··· INPUT DATA
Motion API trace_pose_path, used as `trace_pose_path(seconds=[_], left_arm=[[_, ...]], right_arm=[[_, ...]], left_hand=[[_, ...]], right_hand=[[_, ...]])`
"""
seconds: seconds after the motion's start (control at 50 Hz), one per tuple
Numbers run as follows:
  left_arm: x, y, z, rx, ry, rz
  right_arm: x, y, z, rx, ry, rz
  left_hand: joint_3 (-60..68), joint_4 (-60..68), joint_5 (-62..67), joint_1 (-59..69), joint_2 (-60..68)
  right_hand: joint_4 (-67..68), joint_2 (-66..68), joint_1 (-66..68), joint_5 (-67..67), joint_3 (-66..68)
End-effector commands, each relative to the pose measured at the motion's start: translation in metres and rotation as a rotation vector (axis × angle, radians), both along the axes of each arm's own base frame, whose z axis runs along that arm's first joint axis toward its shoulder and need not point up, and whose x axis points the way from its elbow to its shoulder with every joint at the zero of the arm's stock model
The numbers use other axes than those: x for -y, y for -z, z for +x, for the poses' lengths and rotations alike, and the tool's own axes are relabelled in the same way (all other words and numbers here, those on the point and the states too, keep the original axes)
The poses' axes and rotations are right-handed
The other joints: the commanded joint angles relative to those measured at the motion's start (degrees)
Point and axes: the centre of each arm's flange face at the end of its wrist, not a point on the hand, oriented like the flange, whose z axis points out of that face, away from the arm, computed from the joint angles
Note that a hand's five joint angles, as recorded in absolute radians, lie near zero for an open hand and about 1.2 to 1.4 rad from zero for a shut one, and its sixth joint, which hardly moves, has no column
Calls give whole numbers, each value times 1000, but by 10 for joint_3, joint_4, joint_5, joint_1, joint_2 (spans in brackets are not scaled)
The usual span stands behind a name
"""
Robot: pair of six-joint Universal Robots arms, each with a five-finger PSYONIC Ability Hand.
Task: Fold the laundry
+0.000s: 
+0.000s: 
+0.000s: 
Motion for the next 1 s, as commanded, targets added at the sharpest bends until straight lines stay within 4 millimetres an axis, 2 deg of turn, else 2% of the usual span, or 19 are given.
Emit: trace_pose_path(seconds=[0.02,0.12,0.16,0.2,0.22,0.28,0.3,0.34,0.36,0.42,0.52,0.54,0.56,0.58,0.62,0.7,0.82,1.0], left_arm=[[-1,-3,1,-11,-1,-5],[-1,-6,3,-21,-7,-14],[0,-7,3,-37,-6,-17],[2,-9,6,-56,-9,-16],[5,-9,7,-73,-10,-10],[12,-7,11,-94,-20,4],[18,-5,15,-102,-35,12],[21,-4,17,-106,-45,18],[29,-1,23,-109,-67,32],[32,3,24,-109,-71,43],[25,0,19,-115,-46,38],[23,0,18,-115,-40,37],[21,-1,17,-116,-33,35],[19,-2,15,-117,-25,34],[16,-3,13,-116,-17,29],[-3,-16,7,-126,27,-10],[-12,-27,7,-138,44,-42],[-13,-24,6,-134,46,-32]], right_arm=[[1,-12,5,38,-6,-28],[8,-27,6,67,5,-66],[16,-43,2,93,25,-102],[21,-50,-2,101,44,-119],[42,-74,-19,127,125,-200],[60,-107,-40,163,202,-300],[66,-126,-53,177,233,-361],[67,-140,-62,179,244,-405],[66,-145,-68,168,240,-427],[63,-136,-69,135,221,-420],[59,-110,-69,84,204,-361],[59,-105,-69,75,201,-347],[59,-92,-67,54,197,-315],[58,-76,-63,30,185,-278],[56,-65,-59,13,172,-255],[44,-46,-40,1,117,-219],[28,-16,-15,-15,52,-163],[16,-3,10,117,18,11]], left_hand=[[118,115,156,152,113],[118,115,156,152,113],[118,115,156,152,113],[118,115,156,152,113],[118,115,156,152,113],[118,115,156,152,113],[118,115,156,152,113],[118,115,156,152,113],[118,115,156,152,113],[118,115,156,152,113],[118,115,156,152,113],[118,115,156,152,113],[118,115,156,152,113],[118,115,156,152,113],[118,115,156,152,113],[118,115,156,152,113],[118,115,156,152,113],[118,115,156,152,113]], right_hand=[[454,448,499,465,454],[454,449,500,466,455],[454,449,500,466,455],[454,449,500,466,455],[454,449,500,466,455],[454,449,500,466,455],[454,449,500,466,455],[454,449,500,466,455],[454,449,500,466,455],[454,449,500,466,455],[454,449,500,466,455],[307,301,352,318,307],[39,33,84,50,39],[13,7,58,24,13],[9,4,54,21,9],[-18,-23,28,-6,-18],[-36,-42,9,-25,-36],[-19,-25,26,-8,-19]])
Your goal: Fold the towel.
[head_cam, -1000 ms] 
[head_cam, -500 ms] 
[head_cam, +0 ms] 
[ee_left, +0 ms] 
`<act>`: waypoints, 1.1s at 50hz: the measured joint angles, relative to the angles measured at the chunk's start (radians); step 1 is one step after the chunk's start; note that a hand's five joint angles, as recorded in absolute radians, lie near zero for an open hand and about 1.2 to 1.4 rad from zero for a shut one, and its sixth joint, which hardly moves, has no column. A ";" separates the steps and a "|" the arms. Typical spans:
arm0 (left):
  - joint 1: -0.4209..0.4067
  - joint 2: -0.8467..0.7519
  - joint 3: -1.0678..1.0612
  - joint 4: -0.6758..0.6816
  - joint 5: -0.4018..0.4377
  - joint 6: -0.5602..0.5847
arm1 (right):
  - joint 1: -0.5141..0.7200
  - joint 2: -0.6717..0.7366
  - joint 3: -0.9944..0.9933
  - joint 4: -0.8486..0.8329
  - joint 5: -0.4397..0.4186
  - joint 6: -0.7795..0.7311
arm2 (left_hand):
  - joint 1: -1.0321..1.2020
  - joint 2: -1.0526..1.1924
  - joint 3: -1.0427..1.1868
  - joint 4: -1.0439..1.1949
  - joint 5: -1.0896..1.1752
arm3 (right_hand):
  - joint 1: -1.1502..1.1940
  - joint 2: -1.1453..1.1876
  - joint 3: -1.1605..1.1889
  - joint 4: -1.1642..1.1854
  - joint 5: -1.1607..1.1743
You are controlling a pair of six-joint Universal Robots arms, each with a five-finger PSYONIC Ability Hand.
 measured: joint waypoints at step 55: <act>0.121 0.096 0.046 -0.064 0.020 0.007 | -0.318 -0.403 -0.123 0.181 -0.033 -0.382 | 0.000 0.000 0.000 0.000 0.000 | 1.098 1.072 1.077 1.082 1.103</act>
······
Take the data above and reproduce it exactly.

Motion API trace_pose_path, used as `trace_pose_path(seconds=[_], left_arm=[[_, ...]], right_arm=[[_, ...]], left_hand=[[_, ...]], right_hand=[[_, ...]])`
"""
seconds: seconds after the motion's start (control at 50 Hz), one per tuple
Numbers run as follows:
  left_arm: x, y, z, rx, ry, rz
  right_arm: x, y, z, rx, ry, rz
  left_hand: joint_3 (-60..68), joint_4 (-60..68), joint_5 (-62..67), joint_1 (-59..69), joint_2 (-60..68)
  right_hand: joint_4 (-67..68), joint_2 (-66..68), joint_1 (-66..68), joint_5 (-67..67), joint_3 (-66..68)
End-effector commands, each relative to the pose measured at the motion's start: translation in metres and rotation as a rotation vector (axis × angle, radians), both along the axes of each arm's own base frame, whose z axis runs along that arm's first joint axis toward its shoulder and need not point up, and whose x axis points the way from its elbow to its shoulder with every joint at the zero of the arm's stock model
The numbers use other axes than those: x for -y, y for -z, z for +x, for the poses' lengths and rotations alike, and the tool's own axes are relabelled in the same way (all other words and numbers here, those on the point and the states too, keep the original axes)
The poses' axes and rotations are right-handed
The other joints: the commanded joint angles relative to those measured at the motion's start (degrees)
Point and axes: the centre of each arm's flange face at the end of its wrist, not a point on the hand, oriented like the flange, whose z axis points out of that face, away from the arm, computed from the joint angles
Note that a hand's five joint angles, as recorded in absolute radians, lie near zero for an open hand and about 1.2 to 1.4 rad from zero for a shut one, and its sixth joint, which hardly moves, has no column
Calls give whole numbers, each value times 1000, but by 10 for joint_3, joint_4, joint_5, joint_1, joint_2 (spans in brackets are not scaled)
The usual span stands behind a name
"""
Robot: pair of six-joint Universal Robots arms, each with a five-finger PSYONIC Ability Hand.
Task: Fold the laundry
+0.000s: 
+0.000s: 
+0.000s: 
Motion for the next 1 s, as commanded, targets added at the sharpest bends until straight lines stay within 4 millimetres an axis, 2 deg of turn, else 2% of the usual span, or 19 are given.
Emit: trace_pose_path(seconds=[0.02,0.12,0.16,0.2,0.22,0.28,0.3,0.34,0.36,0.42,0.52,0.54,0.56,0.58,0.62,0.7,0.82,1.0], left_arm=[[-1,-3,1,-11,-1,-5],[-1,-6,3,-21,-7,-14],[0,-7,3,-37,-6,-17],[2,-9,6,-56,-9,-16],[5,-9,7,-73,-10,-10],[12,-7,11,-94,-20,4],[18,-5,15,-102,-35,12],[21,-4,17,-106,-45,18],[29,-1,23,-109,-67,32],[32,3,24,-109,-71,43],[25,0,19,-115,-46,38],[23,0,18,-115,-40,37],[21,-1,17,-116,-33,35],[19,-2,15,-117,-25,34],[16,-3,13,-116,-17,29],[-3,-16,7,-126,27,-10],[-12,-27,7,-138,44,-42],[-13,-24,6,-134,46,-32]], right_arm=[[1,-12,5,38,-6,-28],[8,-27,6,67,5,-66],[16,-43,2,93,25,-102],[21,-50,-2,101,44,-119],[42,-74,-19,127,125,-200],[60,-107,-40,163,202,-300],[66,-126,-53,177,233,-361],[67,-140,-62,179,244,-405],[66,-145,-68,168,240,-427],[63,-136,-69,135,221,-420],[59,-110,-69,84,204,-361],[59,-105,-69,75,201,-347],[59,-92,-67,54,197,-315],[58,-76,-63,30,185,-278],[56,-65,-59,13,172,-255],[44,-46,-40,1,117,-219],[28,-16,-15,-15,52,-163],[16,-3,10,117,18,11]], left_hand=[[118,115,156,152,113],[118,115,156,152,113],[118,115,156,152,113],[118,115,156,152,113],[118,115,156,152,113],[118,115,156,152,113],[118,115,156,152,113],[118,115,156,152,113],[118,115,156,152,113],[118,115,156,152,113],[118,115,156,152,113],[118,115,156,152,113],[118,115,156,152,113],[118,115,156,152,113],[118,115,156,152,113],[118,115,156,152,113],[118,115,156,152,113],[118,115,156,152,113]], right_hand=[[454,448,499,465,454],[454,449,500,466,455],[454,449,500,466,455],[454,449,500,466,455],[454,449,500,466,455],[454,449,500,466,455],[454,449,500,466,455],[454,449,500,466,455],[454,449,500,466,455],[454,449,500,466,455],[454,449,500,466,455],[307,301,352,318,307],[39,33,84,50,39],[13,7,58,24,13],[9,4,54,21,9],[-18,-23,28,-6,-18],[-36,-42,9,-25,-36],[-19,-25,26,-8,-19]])
Your goal: Fold the towel.
[head_cam, -1000 ms] 
[head_cam, -500 ms] 
[head_cam, +0 ms] 
[ee_left, +0 ms] 
`<act>`: waypoints, 1.1s at 50hz: the measured joint angles, relative to the angles measured at the chunk's start (radians); step 1 is one step after the chunk's start; note that a hand's five joint angles, as recorded in absolute radians, lie near zero for an open hand and about 1.2 to 1.4 rad from zero for a shut one, and its sixth joint, which hardly moves, has no column. A ";" separates the steps and a "|" the arms. Typical spans:
arm0 (left):
  - joint 1: -0.4209..0.4067
  - joint 2: -0.8467..0.7519
  - joint 3: -1.0678..1.0612
  - joint 4: -0.6758..0.6816
  - joint 5: -0.4018..0.4377
  - joint 6: -0.5602..0.5847
arm1 (right):
  - joint 1: -0.5141..0.7200
  - joint 2: -0.6717..0.7366
  - joint 3: -0.9944..0.9933
  - joint 4: -0.8486..0.8329
  - joint 5: -0.4397..0.4186
  - joint 6: -0.7795..0.7311
arm2 (left_hand):
  - joint 1: -1.0321..1.2020
  - joint 2: -1.0526..1.1924
  - joint 3: -1.0427..1.1868
  - joint 4: -1.0439..1.1949
  - joint 5: -1.0896..1.1752
arm3 (right_hand):
  - joint 1: -1.1502..1.1940
  - joint 2: -1.1453..1.1876
  - joint 3: -1.1605..1.1889
  - joint 4: -1.1642..1.1854
  - joint 5: -1.1607..1.1743
You are controlling a pair of six-joint Universal Robots arms, each with a five-finger PSYONIC Ability Hand.
 measured: joint waypoints at step 55: <act>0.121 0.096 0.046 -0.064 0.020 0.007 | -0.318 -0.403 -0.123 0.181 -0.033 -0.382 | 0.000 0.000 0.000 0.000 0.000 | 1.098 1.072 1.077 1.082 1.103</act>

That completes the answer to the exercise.